There is currently no way to get rid of spotted lanternflies completely, but researchers are actively searching for a safe solution to address the insects and mitigate the damage they cause to plants. For now, researchers say that the insects are likely here to stay until long-term solutions can be developed.

While the insects are harmless to humans, residents looking to protect their gardens or simply keep the bugs off of their homes do have options to treat spotted lanternflies.

The quickest way to address small populations or single spottings can be stomping on the bugs, but large numbers of the bugs can be addressed with chemicals registered and tested with the Environmental Protection Agency.

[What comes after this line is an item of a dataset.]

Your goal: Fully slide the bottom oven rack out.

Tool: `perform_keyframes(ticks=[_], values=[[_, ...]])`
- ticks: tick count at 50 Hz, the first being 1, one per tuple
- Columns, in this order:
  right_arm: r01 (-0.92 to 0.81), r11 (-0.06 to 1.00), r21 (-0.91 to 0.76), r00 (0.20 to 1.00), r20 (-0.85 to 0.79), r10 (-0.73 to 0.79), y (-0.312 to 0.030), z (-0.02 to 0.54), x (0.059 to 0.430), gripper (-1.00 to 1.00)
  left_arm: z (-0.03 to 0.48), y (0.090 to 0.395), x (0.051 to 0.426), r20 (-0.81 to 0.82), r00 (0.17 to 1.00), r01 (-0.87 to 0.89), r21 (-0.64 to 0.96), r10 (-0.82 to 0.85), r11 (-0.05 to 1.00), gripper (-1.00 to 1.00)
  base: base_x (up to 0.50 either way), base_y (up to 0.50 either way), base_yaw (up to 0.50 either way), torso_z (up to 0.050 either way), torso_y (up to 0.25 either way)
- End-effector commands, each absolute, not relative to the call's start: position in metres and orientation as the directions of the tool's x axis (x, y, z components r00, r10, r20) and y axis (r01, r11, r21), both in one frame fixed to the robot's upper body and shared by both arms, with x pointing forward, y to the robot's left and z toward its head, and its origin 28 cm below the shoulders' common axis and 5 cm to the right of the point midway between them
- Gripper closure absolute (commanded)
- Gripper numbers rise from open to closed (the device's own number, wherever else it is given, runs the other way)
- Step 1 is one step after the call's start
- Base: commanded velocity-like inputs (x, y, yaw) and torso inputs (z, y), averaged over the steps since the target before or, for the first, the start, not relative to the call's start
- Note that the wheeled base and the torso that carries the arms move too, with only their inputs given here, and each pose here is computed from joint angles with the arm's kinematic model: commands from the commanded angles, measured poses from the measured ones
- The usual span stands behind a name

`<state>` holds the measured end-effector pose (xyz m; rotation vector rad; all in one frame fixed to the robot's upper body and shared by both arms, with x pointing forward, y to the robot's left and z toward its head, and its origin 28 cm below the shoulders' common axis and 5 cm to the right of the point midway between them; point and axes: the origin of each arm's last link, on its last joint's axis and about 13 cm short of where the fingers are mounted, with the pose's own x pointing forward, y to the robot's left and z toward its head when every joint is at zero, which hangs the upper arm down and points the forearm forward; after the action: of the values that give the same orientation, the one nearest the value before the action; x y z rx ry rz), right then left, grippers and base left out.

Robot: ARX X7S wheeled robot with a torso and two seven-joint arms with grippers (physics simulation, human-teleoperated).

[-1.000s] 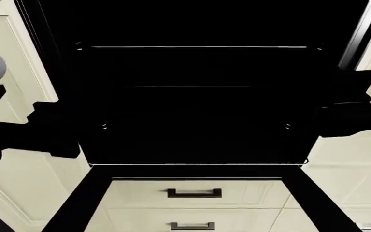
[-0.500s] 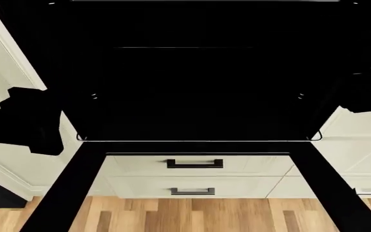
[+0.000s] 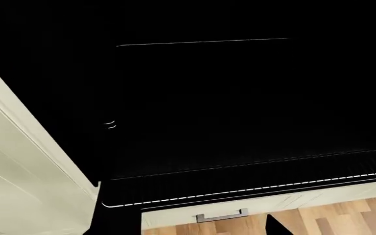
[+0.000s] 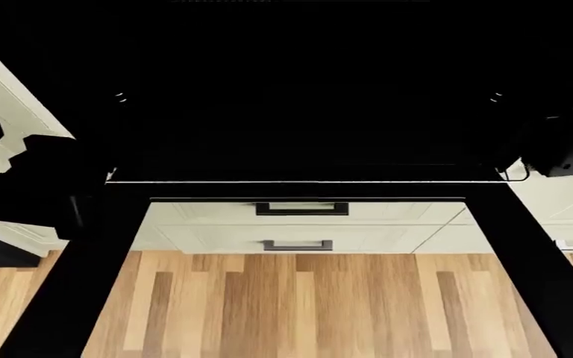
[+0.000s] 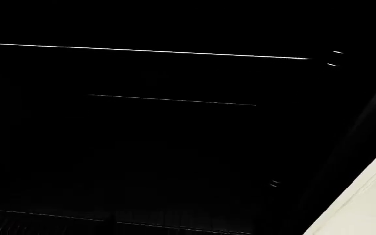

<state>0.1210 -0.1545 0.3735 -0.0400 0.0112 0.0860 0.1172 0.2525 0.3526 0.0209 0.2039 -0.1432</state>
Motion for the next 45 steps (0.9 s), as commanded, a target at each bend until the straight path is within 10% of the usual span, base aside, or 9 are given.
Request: perform_keyframes(ticks=[1,45], values=[[-0.092,0.995,-0.023,0.995,-0.035,0.091,-0.154,0.368,0.124,-1.00,0.353,0.249,0.121,-0.202,0.967,0.157,-0.008,-0.155,0.988,-1.00,0.00,0.00,0.00,0.000,0.000],[-0.078,0.996,0.044,0.947,-0.310,0.087,-0.139,0.339,0.208,-1.00,0.337,0.223,0.230,-0.377,0.912,0.153,-0.058,-0.164,0.986,-1.00,0.00,0.00,0.00,0.000,0.000]])
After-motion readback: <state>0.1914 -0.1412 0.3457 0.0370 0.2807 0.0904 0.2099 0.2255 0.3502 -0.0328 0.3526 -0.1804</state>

On store shelves, these products are required to disclose which plants they are safe to use these insecticides on and any potential risks to having the chemicals around people.

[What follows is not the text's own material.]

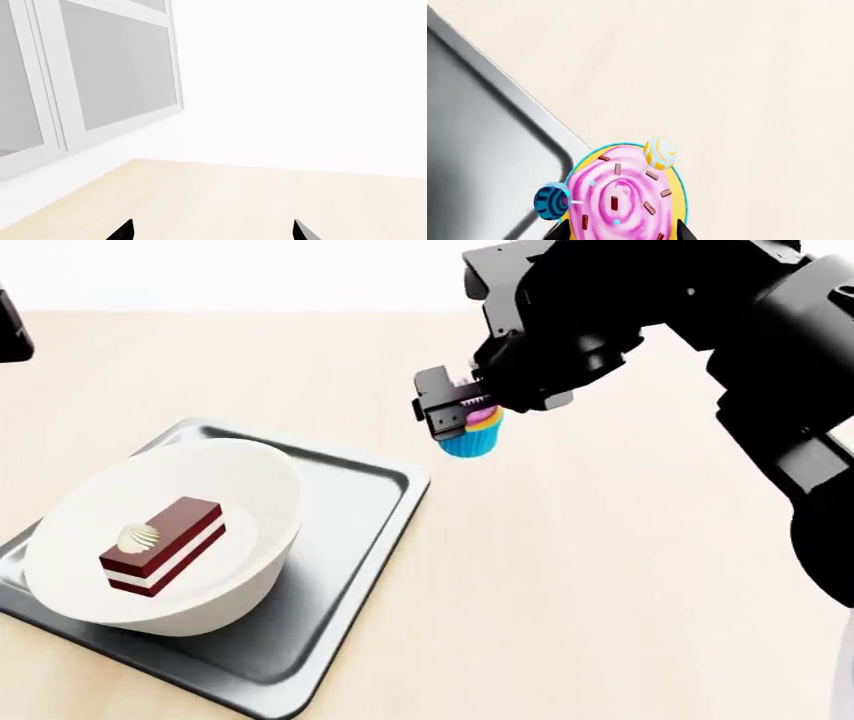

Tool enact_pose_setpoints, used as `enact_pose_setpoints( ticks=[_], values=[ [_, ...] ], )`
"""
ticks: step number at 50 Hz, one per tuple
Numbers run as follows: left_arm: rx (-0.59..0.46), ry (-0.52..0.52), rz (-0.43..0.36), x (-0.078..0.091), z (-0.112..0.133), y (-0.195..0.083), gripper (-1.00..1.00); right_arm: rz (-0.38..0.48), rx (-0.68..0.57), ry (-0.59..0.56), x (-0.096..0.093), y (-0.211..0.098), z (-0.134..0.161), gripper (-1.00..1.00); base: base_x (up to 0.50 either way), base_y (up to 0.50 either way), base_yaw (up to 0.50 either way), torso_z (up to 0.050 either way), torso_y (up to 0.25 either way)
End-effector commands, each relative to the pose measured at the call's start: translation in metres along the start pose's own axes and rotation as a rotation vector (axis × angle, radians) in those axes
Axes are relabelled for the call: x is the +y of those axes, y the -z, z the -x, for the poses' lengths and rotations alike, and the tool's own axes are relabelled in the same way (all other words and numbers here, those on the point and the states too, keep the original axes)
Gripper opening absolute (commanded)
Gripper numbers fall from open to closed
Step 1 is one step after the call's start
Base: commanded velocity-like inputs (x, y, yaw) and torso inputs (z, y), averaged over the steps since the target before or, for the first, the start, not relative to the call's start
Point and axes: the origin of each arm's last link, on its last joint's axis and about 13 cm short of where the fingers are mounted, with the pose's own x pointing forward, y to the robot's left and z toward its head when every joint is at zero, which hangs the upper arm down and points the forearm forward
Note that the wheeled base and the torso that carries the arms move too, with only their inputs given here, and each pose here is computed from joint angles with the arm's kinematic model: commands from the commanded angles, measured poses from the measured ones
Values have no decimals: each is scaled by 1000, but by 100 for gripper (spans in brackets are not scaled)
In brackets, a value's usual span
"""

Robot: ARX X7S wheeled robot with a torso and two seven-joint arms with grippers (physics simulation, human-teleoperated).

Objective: Pick up the bowl with cake and place it on the tray. Pick up the cupcake and place it on the tray.

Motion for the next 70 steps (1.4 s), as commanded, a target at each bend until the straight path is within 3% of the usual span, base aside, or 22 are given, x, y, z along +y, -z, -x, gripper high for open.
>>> enact_pose_setpoints(
  ticks=[1,33,70],
  values=[
    [-2,-2,1,1,1,0,100,66,-38,-71,18,-3,13,-100,0,0,0,0,0],
    [2,-9,5,4,4,2,100,181,-54,-205,59,-6,1,-100,0,0,0,0,0],
    [17,-6,0,3,1,7,100,96,-71,-252,58,13,-47,-100,0,0,0,0,0]
  ],
)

"The label provides important information, including directions for safe mixing and use and precautions to protect pollinators and the environment," Swackhammer said. "Additionally, in Pennsylvania, the site where you plan to use an insecticide, for example, 'ornamental trees' or 'vegetable plants,' must be listed on the product label. You must use the rate and application method that corresponds with the site use."

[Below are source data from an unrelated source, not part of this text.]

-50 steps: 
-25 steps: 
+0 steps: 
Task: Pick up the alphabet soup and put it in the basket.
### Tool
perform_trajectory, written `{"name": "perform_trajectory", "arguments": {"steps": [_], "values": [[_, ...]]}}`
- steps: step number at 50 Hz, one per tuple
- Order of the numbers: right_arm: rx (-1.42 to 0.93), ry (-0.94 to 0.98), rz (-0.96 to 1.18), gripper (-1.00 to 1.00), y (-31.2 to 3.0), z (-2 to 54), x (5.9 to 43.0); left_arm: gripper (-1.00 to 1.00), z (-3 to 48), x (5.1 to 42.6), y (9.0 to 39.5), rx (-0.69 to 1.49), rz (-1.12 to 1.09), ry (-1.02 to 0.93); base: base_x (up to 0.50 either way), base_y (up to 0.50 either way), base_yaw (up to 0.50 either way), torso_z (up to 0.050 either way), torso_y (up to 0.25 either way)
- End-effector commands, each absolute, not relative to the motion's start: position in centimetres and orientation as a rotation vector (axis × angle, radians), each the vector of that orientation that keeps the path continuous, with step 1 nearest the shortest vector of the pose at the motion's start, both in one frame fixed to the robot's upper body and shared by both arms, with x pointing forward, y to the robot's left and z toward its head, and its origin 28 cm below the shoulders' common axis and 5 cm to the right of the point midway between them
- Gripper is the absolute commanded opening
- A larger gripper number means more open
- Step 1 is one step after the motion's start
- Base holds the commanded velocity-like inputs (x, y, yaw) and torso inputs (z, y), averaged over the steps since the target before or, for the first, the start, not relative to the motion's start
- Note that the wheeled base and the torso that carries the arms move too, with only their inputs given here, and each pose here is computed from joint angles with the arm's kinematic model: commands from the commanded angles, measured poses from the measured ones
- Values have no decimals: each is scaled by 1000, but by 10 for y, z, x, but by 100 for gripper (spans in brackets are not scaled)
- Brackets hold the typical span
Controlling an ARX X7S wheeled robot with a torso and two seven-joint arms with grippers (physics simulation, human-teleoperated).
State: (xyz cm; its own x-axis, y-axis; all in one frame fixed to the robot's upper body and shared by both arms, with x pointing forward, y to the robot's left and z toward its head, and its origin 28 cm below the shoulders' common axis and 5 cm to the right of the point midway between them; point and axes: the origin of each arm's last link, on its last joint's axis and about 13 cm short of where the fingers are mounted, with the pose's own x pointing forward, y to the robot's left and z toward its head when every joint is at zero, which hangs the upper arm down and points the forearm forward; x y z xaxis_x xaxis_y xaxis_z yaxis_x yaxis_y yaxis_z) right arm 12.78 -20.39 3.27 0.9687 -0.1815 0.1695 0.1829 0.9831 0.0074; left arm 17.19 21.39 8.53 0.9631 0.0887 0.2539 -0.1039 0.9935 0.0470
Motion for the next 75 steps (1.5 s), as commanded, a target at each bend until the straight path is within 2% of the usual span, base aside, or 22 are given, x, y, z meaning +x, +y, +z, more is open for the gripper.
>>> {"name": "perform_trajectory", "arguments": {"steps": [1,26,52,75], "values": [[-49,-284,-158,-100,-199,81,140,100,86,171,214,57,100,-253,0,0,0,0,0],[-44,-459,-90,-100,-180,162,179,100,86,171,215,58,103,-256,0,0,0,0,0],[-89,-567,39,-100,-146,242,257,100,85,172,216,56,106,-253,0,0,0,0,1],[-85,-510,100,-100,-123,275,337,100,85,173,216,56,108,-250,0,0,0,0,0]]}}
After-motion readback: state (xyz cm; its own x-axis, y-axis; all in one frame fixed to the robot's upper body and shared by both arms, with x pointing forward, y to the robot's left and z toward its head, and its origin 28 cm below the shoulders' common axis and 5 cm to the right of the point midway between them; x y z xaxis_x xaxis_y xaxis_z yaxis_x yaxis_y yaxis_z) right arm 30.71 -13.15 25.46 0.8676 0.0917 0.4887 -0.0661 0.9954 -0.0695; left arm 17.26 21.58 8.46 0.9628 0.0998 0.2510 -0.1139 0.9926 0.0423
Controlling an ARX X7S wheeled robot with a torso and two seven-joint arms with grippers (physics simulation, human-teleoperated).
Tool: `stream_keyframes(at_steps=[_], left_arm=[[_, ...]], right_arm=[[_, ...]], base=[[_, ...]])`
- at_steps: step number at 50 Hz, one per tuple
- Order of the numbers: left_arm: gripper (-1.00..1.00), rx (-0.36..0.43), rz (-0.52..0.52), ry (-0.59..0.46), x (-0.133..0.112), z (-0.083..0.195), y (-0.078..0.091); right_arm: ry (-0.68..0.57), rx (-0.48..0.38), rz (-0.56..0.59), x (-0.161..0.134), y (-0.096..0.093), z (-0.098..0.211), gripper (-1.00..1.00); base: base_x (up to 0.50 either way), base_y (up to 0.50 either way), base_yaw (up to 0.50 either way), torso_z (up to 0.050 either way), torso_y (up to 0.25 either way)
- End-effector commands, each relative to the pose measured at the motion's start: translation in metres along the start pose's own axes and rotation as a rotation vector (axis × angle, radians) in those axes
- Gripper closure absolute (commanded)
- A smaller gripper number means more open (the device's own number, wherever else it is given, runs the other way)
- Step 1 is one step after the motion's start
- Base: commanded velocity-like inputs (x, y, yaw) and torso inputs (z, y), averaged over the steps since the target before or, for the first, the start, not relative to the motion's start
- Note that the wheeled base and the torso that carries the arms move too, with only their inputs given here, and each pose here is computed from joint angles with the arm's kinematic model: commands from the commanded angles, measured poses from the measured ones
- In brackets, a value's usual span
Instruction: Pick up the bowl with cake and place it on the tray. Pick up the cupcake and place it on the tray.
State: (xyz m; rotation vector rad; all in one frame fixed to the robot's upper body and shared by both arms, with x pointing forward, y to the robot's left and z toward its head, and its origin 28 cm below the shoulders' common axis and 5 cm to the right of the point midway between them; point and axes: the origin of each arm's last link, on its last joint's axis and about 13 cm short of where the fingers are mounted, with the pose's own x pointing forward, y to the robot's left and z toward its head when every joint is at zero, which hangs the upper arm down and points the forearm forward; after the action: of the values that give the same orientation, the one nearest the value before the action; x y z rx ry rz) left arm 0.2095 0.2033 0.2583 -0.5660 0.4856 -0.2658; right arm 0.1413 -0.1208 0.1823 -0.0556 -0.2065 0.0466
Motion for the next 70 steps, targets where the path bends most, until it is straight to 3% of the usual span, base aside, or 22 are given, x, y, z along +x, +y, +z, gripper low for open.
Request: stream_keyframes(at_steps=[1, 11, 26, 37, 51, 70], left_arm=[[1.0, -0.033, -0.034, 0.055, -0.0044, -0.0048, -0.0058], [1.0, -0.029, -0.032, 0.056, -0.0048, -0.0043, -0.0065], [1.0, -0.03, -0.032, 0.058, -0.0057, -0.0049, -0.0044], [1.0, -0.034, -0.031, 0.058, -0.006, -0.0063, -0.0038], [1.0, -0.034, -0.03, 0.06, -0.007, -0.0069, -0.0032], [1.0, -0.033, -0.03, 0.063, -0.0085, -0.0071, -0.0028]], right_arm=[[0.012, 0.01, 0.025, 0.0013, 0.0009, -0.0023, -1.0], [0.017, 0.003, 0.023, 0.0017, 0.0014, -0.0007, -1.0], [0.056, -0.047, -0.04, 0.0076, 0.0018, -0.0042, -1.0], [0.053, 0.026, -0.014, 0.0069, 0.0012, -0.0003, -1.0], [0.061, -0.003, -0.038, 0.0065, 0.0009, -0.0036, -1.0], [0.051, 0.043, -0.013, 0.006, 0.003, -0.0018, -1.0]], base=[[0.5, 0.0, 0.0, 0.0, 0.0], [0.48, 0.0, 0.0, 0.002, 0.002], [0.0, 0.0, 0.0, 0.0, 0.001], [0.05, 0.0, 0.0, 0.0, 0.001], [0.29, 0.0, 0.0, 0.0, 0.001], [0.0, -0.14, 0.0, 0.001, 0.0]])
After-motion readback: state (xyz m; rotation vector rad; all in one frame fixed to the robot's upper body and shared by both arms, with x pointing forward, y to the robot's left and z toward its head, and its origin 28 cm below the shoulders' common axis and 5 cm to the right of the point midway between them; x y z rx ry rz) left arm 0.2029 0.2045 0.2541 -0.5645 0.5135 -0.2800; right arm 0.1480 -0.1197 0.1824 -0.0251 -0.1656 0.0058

Insecticides for spotted lanternflies come in a variety of methods, ranging from storebought sprays to safe tree injections that kill any of the dangerous bugs looking to snack on the plants. When using these products, residents should read all of the potential hazards and choose an option that is best for their families, pets and plants.

Penn State has also suggested using a device known as a circle trap to catch the insects as they climb trees. The trap will lead the bugs down a tunnel and keep the spotted lanternflies in a container, where they will die. While sticky traps are a common fixture for trees that can be bought at the store, the circle trap can be made at home and prevents other animals, such as birds, from getting trapped or harmed in the traps. Penn State also provides video guides online for how to safely use sticky traps for residents wishing to use that option.

Swackhamer advised against using the "at-home" chemical remedies that often spread online or via social media around this time of year. While these unofficial mixes of household chemicals and kitchen cabinet substances may work for one person or in one household's situation, the risks to other insects, animals and people often outweigh their usefulness.

"Recipes for homemade sprays made from cleaning, automotive, cooking or other household products might be more harmful to the environment or your plants than people realize," Swackhamer said. "By using them, you could burn the leaves of the plants you are trying to protect or harm beneficial insects including pollinators. Some household products may also be harmful if people get them in their eyes, on their skin or inhale them."